Approximately two-thirds of annual rainfall occurs during the April to September period. Rainfall during this period generally falls during thunderstorms, and fairly large amount of rain may fall in a short time. Hurricanes provide another source of extremely high rains in a short time. A review of the rainfall records suggest that rainfall is below “normal” at least 60 percent of the time. Therefore, the erratic nature of the rainfall should be considered when developing any land management plans.

The impact of droughts in the Edwards Plateau cannot be under-estimated. Not only are droughts devastating to the land but also to those that manage the land. Droughts occur roughly every 20 years but not always. A severe drought in 2012 coupled with extreme heat resulted in a die off of juniper over millions of acres as well as other native plants.

Table 3. Representative climatic features

Climate stations used

• (1) MEDINA 1NE [USC00415742], Medina, TX

• (2) SAN ANTONIO/SEAWORLD [USC00418169], San Antonio, TX

• (3) KERRVILLE 3 NNE [USC00414782], Kerrville, TX

• (4) BLANCO [USC00410832], Blanco, TX

• (5) CANYON DAM [USC00411429], Canyon Lake, TX

• (6) BURNET MUNI AP [USW00003999], Burnet, TX

• (7) AUSTIN GREAT HILLS [USC00410433], Austin, TX

• (8) GEORGETOWN LAKE [USC00413507], Georgetown, TX

• (9) PRADE RCH [USC00417232], Leakey, TX

Influencing water features

This being an upland site, it is not influenced by water from a wetland or stream.

Wetland description

N/A

Soil features

In a representative profile for the Gravelly Redland ecological site, the surface layer is dark reddish-brown very gravelly clay loam about 5 inches thick. They are underlain by slightly fractured indurated limestone bedrock at depths of 20 to 40 inches. Rock fragments in the surface horizons are about 25 percent and up to 80 percent in the subsoil. There are gravelly to extremely gravelly texture modifiers throughout the soil profile. Because of the moderate slopes associated with Gravelly Redland, the site is well drained and has moderate runoff. The high gravel content in the subsurface horizons reduces the shrink-swell potential which causes the soil permeability to be moderately slow. When plant residues are inadequate, soil condition deteriorates and heavy surface crusts develop. In this condition water intake is very slow, runoff is rapid, erosion is a hazard, and grass recovery is slow. The mineral content and reaction of these soils enable the site to produce highly nutritious forage. In association with other sites, Gravelly Redland is usually the preferred grazing area. These sites occur on stable hillslopes on dissected plateaus.

Due to the scale of mapping, there are inclusions of minor components of other soils within these mapping units. Before performing any inventories, conduct a field evaluation to ensure the soils are correct for the site.

The representative soil series associated with the Gravelly Redland ecological site are Dina and Rumple.

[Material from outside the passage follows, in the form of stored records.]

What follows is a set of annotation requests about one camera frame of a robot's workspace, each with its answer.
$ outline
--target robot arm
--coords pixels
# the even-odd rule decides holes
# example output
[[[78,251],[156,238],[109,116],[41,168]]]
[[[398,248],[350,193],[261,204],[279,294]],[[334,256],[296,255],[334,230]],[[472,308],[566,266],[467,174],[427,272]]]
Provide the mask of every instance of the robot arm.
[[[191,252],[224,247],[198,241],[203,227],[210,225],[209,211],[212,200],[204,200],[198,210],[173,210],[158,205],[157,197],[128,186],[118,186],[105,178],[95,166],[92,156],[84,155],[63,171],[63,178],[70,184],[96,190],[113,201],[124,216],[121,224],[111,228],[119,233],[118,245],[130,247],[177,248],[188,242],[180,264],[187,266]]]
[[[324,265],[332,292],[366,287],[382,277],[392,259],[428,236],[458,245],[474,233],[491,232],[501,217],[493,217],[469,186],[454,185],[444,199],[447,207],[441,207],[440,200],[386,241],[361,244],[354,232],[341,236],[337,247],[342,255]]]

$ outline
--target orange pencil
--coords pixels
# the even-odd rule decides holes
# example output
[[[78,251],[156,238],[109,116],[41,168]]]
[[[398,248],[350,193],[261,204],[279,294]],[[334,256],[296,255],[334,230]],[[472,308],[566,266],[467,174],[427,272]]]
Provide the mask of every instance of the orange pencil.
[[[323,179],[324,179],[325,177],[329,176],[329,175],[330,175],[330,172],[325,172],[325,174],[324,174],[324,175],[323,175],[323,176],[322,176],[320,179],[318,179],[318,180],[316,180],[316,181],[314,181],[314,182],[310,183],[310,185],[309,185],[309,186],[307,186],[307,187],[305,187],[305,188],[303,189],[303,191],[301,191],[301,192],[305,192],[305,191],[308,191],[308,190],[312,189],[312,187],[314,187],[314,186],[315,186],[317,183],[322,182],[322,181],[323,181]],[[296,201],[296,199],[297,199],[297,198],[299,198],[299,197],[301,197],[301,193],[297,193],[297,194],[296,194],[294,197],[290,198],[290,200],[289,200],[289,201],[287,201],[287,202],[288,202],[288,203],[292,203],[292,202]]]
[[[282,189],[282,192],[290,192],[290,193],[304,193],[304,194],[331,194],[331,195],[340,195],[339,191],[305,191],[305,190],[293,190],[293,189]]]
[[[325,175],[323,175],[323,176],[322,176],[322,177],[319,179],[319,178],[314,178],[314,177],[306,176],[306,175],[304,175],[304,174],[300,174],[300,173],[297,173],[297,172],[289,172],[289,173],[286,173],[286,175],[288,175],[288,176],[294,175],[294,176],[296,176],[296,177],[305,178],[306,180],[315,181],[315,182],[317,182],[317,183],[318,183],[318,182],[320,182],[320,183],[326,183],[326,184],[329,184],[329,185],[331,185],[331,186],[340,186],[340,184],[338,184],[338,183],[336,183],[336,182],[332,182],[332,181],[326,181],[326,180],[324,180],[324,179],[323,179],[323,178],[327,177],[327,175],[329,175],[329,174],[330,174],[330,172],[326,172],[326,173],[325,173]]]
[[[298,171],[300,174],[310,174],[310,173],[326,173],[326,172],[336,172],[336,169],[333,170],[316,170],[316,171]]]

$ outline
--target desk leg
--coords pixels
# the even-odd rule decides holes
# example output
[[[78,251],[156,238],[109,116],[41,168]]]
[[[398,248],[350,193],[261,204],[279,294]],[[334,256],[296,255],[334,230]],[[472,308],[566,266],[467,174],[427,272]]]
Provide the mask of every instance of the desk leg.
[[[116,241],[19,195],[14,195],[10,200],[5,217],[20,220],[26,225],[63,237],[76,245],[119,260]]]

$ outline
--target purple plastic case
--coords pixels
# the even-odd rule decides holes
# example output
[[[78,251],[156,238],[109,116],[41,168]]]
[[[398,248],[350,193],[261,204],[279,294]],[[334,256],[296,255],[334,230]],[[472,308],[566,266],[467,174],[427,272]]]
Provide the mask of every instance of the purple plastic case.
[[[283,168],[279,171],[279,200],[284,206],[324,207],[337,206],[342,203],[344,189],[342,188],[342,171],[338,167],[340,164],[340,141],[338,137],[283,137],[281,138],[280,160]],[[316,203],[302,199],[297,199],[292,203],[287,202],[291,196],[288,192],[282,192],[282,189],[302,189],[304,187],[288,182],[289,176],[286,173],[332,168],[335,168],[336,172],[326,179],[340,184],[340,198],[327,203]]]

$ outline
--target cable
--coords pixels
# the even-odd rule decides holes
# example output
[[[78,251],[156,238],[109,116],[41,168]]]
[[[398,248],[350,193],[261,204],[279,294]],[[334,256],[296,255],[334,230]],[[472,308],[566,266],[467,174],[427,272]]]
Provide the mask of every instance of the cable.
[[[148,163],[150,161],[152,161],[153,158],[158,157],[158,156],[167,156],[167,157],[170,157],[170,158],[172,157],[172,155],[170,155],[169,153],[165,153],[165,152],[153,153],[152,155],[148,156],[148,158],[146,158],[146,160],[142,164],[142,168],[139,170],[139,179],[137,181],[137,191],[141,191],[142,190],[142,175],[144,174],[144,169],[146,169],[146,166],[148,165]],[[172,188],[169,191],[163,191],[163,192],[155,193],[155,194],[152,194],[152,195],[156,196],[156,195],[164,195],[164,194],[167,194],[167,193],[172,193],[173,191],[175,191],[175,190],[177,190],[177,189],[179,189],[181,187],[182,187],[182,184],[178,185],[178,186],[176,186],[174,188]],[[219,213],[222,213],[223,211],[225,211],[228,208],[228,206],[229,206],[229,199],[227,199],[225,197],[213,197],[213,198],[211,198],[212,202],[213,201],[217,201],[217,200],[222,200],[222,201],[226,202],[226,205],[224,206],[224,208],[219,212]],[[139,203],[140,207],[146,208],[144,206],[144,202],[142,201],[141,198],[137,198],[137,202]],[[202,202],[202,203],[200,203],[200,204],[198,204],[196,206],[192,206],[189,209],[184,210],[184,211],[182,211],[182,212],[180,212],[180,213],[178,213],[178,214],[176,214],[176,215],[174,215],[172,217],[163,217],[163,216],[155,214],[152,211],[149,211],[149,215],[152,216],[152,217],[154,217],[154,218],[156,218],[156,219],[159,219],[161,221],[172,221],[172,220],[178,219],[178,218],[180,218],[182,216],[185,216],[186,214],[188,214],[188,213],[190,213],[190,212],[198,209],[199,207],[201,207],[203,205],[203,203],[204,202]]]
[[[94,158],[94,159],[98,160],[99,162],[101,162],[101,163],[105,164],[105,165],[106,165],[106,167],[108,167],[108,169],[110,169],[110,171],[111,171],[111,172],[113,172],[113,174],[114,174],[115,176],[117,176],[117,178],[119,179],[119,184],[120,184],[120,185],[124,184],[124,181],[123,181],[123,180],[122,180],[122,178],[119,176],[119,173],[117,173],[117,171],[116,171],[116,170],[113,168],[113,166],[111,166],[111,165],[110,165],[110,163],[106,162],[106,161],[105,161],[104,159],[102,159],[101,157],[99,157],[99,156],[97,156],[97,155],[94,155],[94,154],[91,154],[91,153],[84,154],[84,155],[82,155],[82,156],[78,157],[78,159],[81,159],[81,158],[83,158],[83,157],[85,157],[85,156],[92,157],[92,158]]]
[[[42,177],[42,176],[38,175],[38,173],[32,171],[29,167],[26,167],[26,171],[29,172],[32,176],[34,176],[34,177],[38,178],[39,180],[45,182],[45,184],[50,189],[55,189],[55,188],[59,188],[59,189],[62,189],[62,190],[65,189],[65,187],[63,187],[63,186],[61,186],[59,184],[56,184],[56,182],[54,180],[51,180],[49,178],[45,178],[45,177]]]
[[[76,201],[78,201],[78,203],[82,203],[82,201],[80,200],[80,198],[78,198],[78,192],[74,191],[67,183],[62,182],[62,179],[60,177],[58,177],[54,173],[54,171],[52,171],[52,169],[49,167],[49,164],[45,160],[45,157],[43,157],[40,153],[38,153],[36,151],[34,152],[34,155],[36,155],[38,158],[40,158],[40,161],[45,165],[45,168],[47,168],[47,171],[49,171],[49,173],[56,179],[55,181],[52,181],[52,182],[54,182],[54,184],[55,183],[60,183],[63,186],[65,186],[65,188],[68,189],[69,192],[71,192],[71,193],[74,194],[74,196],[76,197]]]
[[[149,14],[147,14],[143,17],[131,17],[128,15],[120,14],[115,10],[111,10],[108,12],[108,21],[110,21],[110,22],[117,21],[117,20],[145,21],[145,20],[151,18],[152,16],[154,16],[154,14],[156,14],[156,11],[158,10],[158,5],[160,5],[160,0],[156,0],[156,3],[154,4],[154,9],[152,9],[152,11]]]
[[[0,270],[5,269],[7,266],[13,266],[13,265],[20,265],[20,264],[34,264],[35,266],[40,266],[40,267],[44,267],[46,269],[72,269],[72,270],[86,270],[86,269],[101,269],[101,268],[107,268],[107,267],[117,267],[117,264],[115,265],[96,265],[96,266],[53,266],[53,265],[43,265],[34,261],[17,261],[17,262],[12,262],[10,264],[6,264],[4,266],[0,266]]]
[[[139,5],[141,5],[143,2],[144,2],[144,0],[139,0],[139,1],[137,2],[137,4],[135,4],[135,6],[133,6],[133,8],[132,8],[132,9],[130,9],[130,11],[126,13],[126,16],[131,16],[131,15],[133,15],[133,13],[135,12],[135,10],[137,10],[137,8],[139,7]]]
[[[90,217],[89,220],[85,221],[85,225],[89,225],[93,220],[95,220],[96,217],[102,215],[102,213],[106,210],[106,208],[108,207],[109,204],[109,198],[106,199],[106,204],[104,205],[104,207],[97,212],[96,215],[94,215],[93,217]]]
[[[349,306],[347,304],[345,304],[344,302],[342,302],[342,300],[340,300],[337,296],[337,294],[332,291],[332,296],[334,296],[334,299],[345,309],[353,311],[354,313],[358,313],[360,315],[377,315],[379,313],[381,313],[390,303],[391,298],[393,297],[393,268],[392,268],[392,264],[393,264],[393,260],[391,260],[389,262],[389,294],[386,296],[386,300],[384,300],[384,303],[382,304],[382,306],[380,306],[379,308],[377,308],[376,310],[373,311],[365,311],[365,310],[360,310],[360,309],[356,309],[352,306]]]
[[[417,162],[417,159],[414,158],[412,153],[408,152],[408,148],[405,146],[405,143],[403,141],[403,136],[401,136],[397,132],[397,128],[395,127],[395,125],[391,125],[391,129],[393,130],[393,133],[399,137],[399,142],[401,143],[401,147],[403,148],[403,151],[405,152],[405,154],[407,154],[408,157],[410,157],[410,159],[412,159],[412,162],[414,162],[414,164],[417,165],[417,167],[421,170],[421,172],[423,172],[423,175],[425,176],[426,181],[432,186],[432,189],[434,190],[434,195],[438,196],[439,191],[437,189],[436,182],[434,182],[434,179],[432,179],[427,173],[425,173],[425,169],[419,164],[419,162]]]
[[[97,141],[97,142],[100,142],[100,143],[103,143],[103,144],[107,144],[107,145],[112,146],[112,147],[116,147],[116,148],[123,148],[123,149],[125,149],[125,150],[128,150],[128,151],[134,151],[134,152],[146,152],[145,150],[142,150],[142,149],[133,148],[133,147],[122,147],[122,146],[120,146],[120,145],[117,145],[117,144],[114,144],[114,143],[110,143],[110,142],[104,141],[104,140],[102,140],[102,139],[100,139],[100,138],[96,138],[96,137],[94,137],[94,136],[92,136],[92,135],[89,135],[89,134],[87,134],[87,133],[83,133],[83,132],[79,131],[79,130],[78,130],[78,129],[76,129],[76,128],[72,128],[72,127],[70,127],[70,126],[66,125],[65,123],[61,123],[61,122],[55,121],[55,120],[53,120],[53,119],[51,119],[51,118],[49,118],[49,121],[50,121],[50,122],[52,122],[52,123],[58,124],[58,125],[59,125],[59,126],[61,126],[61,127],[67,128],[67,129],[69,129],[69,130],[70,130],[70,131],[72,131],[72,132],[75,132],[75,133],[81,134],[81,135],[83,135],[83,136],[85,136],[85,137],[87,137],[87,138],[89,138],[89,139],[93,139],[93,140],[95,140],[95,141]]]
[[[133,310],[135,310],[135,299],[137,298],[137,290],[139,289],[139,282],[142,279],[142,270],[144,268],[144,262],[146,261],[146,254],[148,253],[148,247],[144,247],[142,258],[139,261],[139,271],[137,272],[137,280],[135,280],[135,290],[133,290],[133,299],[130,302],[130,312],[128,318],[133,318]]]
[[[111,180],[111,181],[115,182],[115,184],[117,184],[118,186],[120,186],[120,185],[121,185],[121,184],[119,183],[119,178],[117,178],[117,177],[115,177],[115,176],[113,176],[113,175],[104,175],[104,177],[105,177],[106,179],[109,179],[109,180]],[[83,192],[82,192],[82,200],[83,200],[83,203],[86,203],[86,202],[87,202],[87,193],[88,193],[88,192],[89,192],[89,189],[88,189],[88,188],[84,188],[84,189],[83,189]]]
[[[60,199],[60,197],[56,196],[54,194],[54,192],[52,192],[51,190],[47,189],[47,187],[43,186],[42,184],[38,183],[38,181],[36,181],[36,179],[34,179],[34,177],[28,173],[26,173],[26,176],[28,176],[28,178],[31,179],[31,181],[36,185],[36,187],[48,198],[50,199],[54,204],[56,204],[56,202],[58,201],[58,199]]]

Table 4. Representative soil features

Animal community

Many types of grassland insects, reptiles, birds, and mammals frequented the Mixed Grass Prairie Community (1.1) of the site, either as their base habitat or maneuvering from the adjacent sites. Small mammals included many kinds of rodents, jackrabbit, cottontail rabbit, raccoon, skunk, opossum, and armadillo. Predators included coyote, red fox, gray fox, bobcat, and occasionally mountain lion. Game birds, songbirds, and birds of prey were indigenous or frequent users. Most are still plentiful. Bison and pronghorn antelope, however, are no longer present. Native white-tailed deer and many species of exotic deer utilize the Gravelly Redland site in its various states. Several species of exotic wildlife have been introduced on the site including deer, such as axis, sika, and fallow; antelope, such as sable, oryx, blackbuck, and nilgai; and sheep, such as Barbados (mouflon) and aoudad. Their numbers must be included along with livestock and native wildlife, primarily white-tailed deer, in any conservation plan. Axis deer have the ability to shift their diet among plant groups giving them a competitive advantage over the native white-tailed deer. Feral hogs may also be present on the site. Hogs can be damaging to the plant community and ranch improvement structures if their numbers are not managed. Deer, turkey, and quail particularly favor the habitat provided by the Midgrass Oak Savannah Community (1.2).
The site is suitable for the production of livestock, including cattle, sheep, and goats. The site in reference condition was very suited to primary grass eaters such as cattle. As retrogression occurs and woody plants invade, the community becomes better habitat for sheep, goats, deer, and other wildlife because of the desirable browse and cool-season grasses. Cattle, sheep, and goats should be stocked in proportion to the available grass, forb, and browse forage keeping deer competition for forbs and browse in mind. Deer populations must also be kept within limits of the habitat sustainability even if the site is managed exclusively for deer. If the animal numbers are not kept in balance with herbage and browse production through prescribed grazing management and good wildlife population management, the late Midgrass Oak Savannah Community (1.2) will have little to offer as habitat except cover.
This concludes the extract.